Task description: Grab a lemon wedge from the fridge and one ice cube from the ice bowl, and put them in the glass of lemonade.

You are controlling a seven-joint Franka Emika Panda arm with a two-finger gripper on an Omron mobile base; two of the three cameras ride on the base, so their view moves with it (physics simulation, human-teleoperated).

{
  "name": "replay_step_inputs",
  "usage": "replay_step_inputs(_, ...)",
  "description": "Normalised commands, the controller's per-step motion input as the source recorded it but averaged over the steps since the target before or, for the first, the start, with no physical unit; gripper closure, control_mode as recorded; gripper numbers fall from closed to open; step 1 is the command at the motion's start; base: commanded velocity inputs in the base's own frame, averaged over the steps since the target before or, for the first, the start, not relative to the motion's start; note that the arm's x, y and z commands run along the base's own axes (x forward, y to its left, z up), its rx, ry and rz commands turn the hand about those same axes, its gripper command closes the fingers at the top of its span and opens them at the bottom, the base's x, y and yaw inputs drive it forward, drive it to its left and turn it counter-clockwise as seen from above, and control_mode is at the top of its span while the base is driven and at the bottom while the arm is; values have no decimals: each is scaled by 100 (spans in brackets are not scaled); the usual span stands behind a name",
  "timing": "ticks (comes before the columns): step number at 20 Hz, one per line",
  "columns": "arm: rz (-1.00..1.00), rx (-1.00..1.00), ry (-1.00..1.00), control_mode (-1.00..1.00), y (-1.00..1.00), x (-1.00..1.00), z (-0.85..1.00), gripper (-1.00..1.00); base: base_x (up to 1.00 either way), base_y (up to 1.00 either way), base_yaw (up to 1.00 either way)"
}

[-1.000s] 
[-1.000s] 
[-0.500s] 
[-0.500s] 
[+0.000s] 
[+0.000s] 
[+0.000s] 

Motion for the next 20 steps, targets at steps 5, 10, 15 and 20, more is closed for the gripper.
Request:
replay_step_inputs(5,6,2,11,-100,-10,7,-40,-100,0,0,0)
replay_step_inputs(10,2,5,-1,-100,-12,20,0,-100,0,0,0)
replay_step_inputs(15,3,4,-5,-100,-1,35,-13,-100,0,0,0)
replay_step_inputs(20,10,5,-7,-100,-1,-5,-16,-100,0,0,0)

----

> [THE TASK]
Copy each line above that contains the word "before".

> [REPLY]
  "description": "Normalised commands, the controller's per-step motion input as the source recorded it but averaged over the steps since the target before or, for the first, the start, with no physical unit; gripper closure, control_mode as recorded; gripper numbers fall from closed to open; step 1 is the command at the motion's start; base: commanded velocity inputs in the base's own frame, averaged over the steps since the target before or, for the first, the start, not relative to the motion's start; note that the arm's x, y and z commands run along the base's own axes (x forward, y to its left, z up), its rx, ry and rz commands turn the hand about those same axes, its gripper command closes the fingers at the top of its span and opens them at the bottom, the base's x, y and yaw inputs drive it forward, drive it to its left and turn it counter-clockwise as seen from above, and control_mode is at the top of its span while the base is driven and at the bottom while the arm is; values have no decimals: each is scaled by 100 (spans in brackets are not scaled); the usual span stands behind a name",
  "timing": "ticks (comes before the columns): step number at 20 Hz, one per line",

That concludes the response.